Goal of the exercise
Each line of the material below is to be written out exactly. Leave out any picture.

Material provided
■ ■ ■ ■ ■
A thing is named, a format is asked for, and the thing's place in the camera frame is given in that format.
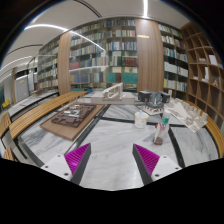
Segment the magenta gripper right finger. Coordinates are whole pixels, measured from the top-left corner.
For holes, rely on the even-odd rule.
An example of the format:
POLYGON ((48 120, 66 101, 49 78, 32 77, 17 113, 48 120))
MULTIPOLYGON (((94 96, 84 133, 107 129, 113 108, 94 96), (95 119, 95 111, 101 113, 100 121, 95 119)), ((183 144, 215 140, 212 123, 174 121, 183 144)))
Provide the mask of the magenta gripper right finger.
POLYGON ((167 155, 159 156, 137 144, 133 145, 132 154, 144 185, 181 170, 181 167, 167 155))

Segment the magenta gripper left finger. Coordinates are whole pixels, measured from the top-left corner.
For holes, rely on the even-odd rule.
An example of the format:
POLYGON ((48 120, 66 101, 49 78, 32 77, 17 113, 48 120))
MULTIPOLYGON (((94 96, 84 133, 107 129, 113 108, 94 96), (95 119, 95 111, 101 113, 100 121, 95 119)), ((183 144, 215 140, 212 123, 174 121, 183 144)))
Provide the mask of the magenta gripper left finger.
POLYGON ((66 155, 57 154, 42 169, 79 185, 91 155, 91 144, 85 144, 66 155))

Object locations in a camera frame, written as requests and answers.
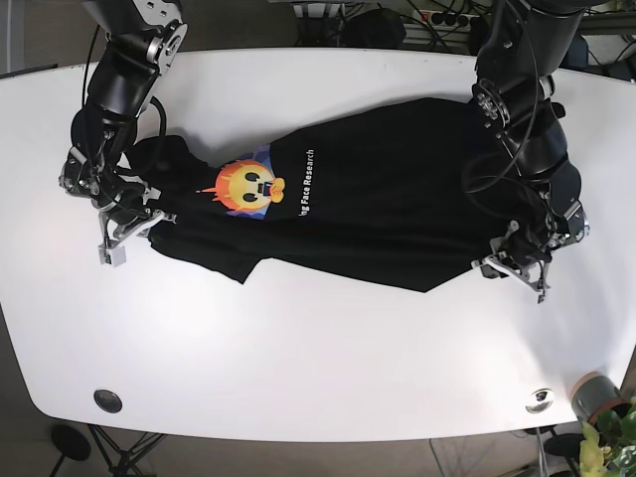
■ ■ ■ ■ ■
Result of the task
A thing is named, a format is asked for, and the thing's place in the camera frame is given in that format.
Segment the magenta gripper right finger. Coordinates are whole pixels, measured from the top-left corner.
For holes, rely on the even-odd rule.
An example of the format:
POLYGON ((48 120, 66 101, 49 78, 32 77, 17 113, 48 120))
MULTIPOLYGON (((94 96, 84 133, 107 129, 113 108, 94 96), (95 119, 95 111, 101 113, 100 121, 95 119)), ((183 144, 215 140, 212 123, 174 121, 183 144)))
Provide the mask of the magenta gripper right finger.
POLYGON ((167 155, 159 156, 137 144, 133 145, 132 154, 144 185, 181 170, 181 167, 167 155))

Segment the magenta gripper left finger. Coordinates are whole pixels, measured from the top-left corner.
For holes, rely on the even-odd rule.
An example of the format:
POLYGON ((48 120, 66 101, 49 78, 32 77, 17 113, 48 120))
MULTIPOLYGON (((94 96, 84 133, 107 129, 113 108, 94 96), (95 119, 95 111, 101 113, 100 121, 95 119)), ((183 144, 215 140, 212 123, 174 121, 183 144)))
Provide the mask of the magenta gripper left finger.
POLYGON ((66 155, 57 154, 42 169, 79 185, 91 155, 91 144, 85 144, 66 155))

Object locations in a camera frame, written as requests and answers.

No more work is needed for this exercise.